• [Task prompt]
Starting with the first line and ending with the line that holds "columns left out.", repeat the material exactly.

##############################

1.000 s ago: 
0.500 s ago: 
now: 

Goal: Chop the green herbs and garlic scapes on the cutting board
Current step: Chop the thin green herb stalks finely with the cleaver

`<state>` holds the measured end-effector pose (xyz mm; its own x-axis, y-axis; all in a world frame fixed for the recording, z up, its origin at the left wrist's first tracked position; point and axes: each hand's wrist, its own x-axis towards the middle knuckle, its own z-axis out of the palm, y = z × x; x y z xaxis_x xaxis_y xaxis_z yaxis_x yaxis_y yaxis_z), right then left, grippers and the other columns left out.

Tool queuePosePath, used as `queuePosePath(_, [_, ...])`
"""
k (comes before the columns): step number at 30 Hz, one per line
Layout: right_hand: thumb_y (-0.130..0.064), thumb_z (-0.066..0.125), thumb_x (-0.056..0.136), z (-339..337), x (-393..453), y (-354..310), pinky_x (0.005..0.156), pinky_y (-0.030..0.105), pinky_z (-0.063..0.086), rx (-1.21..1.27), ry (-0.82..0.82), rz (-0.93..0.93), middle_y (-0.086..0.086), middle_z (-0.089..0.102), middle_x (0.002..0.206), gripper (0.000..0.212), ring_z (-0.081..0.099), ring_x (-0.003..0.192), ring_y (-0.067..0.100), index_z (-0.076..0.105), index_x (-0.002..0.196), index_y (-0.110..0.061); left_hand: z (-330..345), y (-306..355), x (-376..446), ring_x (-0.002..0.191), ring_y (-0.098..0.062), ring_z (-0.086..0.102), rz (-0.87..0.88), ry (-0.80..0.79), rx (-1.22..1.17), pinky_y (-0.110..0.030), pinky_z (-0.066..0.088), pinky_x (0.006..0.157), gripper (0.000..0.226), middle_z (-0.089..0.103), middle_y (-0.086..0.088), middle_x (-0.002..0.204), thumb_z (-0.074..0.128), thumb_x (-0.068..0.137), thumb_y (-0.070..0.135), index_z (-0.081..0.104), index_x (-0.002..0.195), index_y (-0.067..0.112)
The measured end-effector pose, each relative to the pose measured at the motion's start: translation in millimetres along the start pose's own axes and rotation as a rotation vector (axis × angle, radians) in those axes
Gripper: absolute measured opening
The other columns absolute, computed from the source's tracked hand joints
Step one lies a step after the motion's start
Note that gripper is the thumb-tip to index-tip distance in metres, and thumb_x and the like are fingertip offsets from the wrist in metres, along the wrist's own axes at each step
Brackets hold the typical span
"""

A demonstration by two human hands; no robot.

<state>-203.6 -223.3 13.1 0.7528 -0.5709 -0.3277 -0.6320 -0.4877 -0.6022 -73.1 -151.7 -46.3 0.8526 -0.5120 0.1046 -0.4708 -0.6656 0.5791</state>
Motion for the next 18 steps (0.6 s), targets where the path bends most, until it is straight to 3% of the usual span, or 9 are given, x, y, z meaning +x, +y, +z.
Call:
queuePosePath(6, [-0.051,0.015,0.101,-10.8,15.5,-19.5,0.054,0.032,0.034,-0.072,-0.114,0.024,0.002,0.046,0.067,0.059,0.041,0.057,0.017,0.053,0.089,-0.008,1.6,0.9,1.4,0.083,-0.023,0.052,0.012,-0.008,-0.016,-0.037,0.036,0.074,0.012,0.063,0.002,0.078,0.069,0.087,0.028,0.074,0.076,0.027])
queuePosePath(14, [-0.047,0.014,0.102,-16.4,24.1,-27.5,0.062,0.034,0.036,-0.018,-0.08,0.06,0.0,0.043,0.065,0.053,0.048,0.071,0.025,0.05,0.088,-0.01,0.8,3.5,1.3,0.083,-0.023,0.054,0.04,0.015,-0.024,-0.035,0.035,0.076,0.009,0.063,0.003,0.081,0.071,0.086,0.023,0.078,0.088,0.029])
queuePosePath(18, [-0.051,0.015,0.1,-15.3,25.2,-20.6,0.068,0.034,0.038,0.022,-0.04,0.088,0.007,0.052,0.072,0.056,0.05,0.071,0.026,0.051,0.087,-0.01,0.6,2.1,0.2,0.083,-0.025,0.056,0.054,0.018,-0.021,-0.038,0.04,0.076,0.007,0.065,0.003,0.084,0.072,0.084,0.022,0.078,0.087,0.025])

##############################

• [The completed task]
1.000 s ago: 
0.500 s ago: 
now: 

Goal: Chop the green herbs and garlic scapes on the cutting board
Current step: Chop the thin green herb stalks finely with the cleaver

`<state>` holds the measured end-effector pose (xyz mm; its own x-axis, y-axis; all in a world frame fixed for the recording, z up, its origin at the left wrist's first tracked position; point and axes: each hand's wrist, its own x-axis towards the middle knuckle, its own z-axis out of the palm, y = z × x; x y z xaxis_x xaxis_y xaxis_z yaxis_x yaxis_y yaxis_z), right then left, grippers and the other columns left out.

The output is complete.